Five weeks before the cameras were to roll, Butler took on extra sessions with a Venezuelan bodybuilder named Franco LiCastro in order to exaggerate the physique he was after. “I wanted to look really strong,” says Butler. “I’ve seen so many actors play these kinds of roles, and you see all this equipment on either a big belly or skinny little arms.”
It worked in more ways than one: On-screen, the bearded actor lords over the battlefield like testosterone incarnate, with the steely gaze, cobblestone abs, and broad, chiseled shoulders you suspect one would need to command 300 men to their slaughter.

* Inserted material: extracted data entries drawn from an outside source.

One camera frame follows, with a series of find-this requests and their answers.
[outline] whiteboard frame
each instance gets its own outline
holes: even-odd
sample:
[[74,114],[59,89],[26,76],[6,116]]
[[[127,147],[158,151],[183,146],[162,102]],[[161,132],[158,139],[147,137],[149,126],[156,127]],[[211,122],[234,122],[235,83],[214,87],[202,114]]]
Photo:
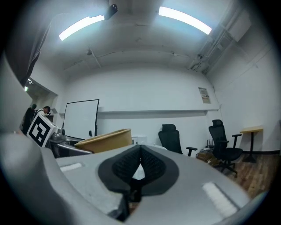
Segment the whiteboard frame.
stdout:
[[[92,99],[92,100],[85,100],[85,101],[77,101],[77,102],[69,102],[69,103],[66,103],[66,107],[65,107],[65,113],[66,113],[66,109],[67,109],[67,105],[68,104],[72,104],[72,103],[78,103],[78,102],[89,102],[89,101],[97,101],[97,111],[98,111],[98,105],[100,103],[100,100],[99,99]],[[65,124],[65,116],[63,117],[63,124],[62,124],[62,128]],[[97,136],[97,112],[96,112],[96,121],[95,121],[95,133],[94,133],[94,136],[96,137]]]

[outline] office chair
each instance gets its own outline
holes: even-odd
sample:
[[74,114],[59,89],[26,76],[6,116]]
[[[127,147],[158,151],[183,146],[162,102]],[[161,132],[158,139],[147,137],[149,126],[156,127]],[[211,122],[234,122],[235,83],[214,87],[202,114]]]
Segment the office chair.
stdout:
[[[161,144],[164,148],[171,152],[183,154],[180,147],[180,133],[176,130],[174,124],[162,124],[162,131],[158,133]],[[189,150],[188,156],[191,156],[192,151],[196,151],[197,148],[187,147]]]
[[227,141],[224,131],[224,125],[221,120],[213,120],[213,125],[209,127],[209,131],[215,143],[213,155],[217,159],[223,161],[223,163],[221,162],[219,165],[214,167],[221,168],[221,172],[223,172],[224,169],[227,168],[230,171],[234,172],[235,177],[237,177],[237,171],[234,170],[235,163],[231,163],[231,161],[238,159],[242,154],[243,150],[235,147],[237,137],[241,136],[242,134],[233,135],[233,137],[235,138],[233,148],[227,148],[227,143],[229,141]]

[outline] fluorescent light fixture
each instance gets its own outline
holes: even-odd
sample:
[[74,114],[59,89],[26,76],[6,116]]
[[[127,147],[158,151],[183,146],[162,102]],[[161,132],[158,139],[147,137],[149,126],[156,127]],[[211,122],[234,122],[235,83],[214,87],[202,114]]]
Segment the fluorescent light fixture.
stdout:
[[180,12],[178,10],[174,10],[174,9],[170,9],[170,8],[161,6],[159,8],[159,15],[166,16],[166,17],[187,23],[187,24],[203,31],[206,34],[210,34],[210,32],[212,30],[212,28],[210,28],[209,26],[207,26],[205,23],[201,22],[200,20],[195,19],[194,17],[187,15],[183,12]]
[[72,35],[73,33],[75,33],[76,31],[91,25],[93,23],[99,22],[101,20],[104,20],[104,16],[99,15],[96,17],[86,17],[84,19],[81,19],[80,21],[78,21],[77,23],[71,25],[70,27],[68,27],[65,31],[63,31],[59,37],[61,40],[64,40],[65,38],[69,37],[70,35]]

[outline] black hair
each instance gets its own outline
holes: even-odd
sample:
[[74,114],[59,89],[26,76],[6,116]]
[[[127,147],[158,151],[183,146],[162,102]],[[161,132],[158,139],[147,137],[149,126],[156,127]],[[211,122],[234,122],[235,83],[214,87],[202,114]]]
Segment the black hair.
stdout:
[[51,108],[49,106],[45,106],[44,109],[48,109],[48,112],[51,111]]

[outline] round container
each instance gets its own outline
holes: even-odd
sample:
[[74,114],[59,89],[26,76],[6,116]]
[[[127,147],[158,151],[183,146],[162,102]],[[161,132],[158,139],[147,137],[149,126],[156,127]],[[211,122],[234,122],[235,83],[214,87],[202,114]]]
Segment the round container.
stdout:
[[94,153],[105,152],[132,144],[131,129],[122,129],[94,138],[89,138],[75,144],[75,147]]

At this point in the training Franco most likley started to incorporates a common technique in Hollywood, called “The Shrink Wrap Effect”. This allowed their skin to mold and form right to the muscles giving them that eye popping muscular look. Other stars that have used this technique incluse Taylor Lautner (Twilight: New Moon), Chris Hemsworth (Thor) and Brad Pit (for most of his movies).
NOT READY FOR THE “ORIGINAL” 300 WORKOUT, TRY THIS INSTEAD!
THE INTERMEDIATE 300 WORKOUT
- Pullups – 25 reps
- Dumbbell Deadlift – 50 reps
- Pushups – 50 reps
- Body-Weight Squat Jumps – 50 reps
- V-Ups – 50 reps
- Dumbbell Push Press – 50 reps
- Pullups – 25 reps
Obviously, this is still a challenging workout…you shouldn’t do it unless you are already in great shape. I highly recommend that you start out with Craig Ballantyne’s, Turbulence Training; or Rusty Moore’s, Visual Impact Muscle Building.
Fortunately if you do want to give this a try, this routine can easily be adapted. Appropriate exercises can be subbed in: Drop down to 150 total reps, or 4-6 exercises of 15-25 reps each. For example, you might try this workout, great for a guy with moderate fitness:
THE BEGINNER 300 WORKOUT
- Body-Weight Rows – 15 reps
- Body-Weight Squats – 25 reps
- Pushups – 15 reps
- Jumping Jacks – 50 reps
- Mountain Climbers – 20 reps
- Close-Grip Pushups – 10 reps
- Body-Weight Rows – 15 reps
Start slowly with your version of the 300 challenge; modify the reps as needed. And remember: the warrior did not rise to such challenges overnight.